Muitos dos meus contemporâneos com certeza lembram do português José Alves de Moura, que nos anos 80 ficou nacional e internacionalmente conhecido como o "Beijoqueiro" por colecionar beijos dados em celebridades da época. O sujeito, que chegou ao Brasil com 17 anos, dedicou a vida toda a perseguir as personalidades que admirava e beijá-las para registrar em seus relatórios. Bastava o cidadão ser famoso e se expor publicamente que lá estava o português, nascido na cidade de Gondomar, para segurar o rosto da vítima com as duas mãos e tascar um beijo. Entre os muitos famosos que não escaparam de suas "beijocas" estão celebridades como o cantor Frank Sinatra, a atriz Dercy Gonçalves, que, na festa dos seus 100 anos, foi beijada na boca pelo português, o célebre atacante Zico do Flamengo e da seleção, Roberto Dinamite, que se imortalizou no Vasco da Gama, o Rei Roberto Carlos, entre tantos outros.

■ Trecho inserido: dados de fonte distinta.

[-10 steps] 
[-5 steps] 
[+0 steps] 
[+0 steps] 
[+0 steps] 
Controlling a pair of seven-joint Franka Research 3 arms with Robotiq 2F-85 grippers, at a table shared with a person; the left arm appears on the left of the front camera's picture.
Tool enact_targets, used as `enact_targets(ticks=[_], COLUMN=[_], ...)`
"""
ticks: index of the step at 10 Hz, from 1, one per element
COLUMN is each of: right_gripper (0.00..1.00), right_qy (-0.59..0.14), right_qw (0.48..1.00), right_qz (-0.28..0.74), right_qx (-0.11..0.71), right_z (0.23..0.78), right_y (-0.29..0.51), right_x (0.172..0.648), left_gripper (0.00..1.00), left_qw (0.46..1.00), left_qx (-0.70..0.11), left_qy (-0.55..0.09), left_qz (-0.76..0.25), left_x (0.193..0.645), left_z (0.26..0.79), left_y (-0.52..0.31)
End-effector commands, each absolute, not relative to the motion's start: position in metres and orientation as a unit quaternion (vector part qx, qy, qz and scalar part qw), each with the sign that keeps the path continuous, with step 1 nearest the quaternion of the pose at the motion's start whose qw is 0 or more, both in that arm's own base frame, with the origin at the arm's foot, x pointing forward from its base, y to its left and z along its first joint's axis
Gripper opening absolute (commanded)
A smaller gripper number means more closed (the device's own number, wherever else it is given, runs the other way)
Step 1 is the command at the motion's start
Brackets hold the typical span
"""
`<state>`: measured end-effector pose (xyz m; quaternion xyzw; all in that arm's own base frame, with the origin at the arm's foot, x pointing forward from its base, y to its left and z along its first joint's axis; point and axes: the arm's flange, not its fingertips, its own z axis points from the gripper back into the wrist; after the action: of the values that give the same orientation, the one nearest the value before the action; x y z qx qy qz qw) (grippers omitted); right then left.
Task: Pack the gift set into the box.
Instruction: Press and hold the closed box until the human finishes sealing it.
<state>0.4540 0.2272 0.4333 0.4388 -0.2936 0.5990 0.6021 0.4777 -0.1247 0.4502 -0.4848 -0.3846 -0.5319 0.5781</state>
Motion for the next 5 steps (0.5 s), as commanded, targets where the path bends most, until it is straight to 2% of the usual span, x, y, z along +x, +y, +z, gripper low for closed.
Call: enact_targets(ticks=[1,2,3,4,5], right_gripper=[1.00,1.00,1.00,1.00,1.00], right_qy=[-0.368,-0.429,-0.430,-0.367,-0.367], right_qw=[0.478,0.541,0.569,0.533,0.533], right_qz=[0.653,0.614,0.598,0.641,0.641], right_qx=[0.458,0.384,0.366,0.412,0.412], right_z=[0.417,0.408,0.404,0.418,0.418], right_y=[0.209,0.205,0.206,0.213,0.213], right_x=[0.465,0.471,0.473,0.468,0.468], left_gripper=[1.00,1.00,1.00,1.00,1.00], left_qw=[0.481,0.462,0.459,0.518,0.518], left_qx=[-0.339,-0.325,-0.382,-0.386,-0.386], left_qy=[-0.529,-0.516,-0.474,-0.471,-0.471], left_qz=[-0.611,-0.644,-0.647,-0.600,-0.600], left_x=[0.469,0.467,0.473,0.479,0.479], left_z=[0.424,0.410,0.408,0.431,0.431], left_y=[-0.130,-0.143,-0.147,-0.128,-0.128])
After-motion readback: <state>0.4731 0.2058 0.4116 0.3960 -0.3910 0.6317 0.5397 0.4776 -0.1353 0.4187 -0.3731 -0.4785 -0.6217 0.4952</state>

Na posse de Leonel Brizola, quando eleito governador do Rio de Janeiro, o Beijoqueiro mais uma vez foi uma presença marcante e incluiu o político gaúcho na sua lista de beijados. Já treinado, ele furou o esquema de segurança e beijou o governador no rosto, que, felizmente, levou o fato numa boa. Quando o papa João Paulo II veio ao Brasil, o Beijoqueiro foi preso por precaução, no Rio de Janeiro, já que ele havia antecipado que beijaria Sua Santidade. Novamente, de nada adiantou porque, após ser solto, ele foi a Manaus, onde o Papa faria uma parada, e acabou dando 17 beijos nos pés de João Paulo II, episódio que, por sinal, comoveu muita gente naqueles tempos.

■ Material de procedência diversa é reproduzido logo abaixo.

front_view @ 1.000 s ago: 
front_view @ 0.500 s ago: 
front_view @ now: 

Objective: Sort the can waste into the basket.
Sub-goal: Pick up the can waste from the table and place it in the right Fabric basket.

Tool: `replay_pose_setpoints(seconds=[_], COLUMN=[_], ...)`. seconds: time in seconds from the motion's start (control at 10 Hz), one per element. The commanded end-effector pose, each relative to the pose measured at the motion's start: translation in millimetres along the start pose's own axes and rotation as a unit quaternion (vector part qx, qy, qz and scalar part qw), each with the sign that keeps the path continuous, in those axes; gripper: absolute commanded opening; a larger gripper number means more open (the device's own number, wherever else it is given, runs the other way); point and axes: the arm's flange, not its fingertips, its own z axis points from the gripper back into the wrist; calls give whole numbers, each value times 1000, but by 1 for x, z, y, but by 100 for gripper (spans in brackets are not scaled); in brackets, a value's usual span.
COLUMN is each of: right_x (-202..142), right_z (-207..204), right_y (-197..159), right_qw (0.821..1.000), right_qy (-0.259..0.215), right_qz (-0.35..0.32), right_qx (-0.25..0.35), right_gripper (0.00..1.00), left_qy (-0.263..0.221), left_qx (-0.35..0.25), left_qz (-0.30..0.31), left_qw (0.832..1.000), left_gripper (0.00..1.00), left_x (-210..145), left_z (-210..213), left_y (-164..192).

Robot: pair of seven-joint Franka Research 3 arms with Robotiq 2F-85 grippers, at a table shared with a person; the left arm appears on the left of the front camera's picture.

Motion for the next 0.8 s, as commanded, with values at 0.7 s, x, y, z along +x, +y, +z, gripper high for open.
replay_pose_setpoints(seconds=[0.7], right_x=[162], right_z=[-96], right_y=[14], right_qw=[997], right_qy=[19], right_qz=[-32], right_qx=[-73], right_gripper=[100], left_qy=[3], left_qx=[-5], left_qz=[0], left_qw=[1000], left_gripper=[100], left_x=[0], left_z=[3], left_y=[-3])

Em 1984, ele foi a Porto Alegre beijar um famoso jogador de futebol da época, contudo, os seguranças do clube, na determinação de impedir a aproximação, acabaram agredindo-o. Eu assistia a tudo a uma relativa distância. Ele, com o rosto lesionado, chegou em lágrimas até o carro de reportagens da RBS, onde eu estava acompanhando todo o episódio. Com o rosto ferido e diante da minha consternação e solidariedade com a sua situação, pediu que déssemos uma carona até um hospital. Claro que não recusaria o pedido de ajuda, nem para ele, nem para ninguém. Imediatamente pedi ao seu Ari, o nosso motorista, que fossemos urgentemente ao Hospital de Pronto Socorro para que o famoso agredido pudesse receber atenção e fazer curativos.

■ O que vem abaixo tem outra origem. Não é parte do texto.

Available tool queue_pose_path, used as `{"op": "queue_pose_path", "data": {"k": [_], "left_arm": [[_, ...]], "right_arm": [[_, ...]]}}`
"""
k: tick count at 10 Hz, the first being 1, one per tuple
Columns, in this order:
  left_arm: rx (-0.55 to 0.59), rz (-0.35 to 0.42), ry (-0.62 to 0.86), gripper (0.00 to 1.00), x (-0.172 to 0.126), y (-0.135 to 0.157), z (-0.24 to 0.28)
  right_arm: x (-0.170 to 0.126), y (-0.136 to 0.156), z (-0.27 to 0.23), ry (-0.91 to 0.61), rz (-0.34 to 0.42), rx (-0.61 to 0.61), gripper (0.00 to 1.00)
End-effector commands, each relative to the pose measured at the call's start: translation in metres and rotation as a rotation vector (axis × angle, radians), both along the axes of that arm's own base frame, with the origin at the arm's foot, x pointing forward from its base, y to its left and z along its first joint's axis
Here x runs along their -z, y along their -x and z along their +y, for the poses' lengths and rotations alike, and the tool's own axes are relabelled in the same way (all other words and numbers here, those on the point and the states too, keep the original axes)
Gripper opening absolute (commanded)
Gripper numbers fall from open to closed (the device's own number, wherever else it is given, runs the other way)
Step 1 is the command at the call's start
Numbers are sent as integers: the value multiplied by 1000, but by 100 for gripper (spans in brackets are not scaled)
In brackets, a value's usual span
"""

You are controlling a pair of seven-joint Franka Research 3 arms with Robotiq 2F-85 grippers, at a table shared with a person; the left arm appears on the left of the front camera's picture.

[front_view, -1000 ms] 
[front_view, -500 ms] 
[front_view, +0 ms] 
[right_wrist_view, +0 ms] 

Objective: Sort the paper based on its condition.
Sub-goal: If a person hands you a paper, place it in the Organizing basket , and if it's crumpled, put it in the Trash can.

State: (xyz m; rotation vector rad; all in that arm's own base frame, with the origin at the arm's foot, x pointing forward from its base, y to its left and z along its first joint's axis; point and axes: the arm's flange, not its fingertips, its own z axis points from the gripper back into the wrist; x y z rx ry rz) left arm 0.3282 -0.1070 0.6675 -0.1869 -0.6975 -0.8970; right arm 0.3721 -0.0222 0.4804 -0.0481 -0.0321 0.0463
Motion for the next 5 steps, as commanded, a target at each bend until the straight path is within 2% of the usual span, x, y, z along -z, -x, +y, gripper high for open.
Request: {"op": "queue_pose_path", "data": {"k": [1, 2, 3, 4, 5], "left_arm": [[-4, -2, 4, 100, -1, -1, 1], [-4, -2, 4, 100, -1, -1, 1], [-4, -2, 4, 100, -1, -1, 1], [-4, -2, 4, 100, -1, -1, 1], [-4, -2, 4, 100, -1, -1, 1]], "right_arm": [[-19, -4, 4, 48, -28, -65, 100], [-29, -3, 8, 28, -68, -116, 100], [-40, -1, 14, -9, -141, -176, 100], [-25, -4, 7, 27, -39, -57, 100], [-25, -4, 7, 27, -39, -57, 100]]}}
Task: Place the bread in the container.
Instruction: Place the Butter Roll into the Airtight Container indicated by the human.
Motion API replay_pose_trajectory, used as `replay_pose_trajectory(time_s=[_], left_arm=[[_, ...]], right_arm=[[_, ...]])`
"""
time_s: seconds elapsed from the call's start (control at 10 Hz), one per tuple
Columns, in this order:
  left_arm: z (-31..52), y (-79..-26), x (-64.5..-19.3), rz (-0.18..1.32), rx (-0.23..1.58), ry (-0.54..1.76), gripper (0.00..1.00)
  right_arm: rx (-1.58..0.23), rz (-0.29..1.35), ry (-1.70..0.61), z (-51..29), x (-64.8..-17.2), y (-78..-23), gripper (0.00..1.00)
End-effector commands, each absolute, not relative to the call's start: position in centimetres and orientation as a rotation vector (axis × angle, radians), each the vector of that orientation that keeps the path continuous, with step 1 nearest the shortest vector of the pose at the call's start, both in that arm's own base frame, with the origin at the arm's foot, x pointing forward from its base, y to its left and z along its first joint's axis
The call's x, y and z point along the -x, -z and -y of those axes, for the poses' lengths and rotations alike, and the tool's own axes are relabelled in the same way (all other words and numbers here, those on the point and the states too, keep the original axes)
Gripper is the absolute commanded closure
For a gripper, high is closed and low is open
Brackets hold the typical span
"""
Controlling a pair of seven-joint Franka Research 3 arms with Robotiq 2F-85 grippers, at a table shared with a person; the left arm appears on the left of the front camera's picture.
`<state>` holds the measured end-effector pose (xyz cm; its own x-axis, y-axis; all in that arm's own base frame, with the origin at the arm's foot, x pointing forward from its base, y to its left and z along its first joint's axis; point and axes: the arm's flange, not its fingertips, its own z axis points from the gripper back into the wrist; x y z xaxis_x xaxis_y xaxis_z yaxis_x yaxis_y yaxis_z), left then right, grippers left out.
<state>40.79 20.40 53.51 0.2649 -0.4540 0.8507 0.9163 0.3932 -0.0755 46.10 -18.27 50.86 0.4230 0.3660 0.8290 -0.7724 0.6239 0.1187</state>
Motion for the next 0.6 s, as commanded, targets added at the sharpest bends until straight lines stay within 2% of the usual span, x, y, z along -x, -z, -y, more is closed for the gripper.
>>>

Lá chegando, sem que eu pudesse dizer qualquer coisa, ao descer do Fusca azul, o homem se aproximou de mim e beijou meu rosto em agradecimento. Eu ri e disse: "Agora fiquei famoso também, Beijoqueiro!" O português, mesmo com o rosto ferido e a camisa rasgada, em frente ao H.P.S., após o beijo, me agradeceu muito pela ajuda, pediu o meu nome e prometeu que me incluiria no seu caderno de pessoas beijadas. Kkk!

Pois é, foi assim que, mesmo sem ser famoso, entrei no rol do Português Beijoqueiro.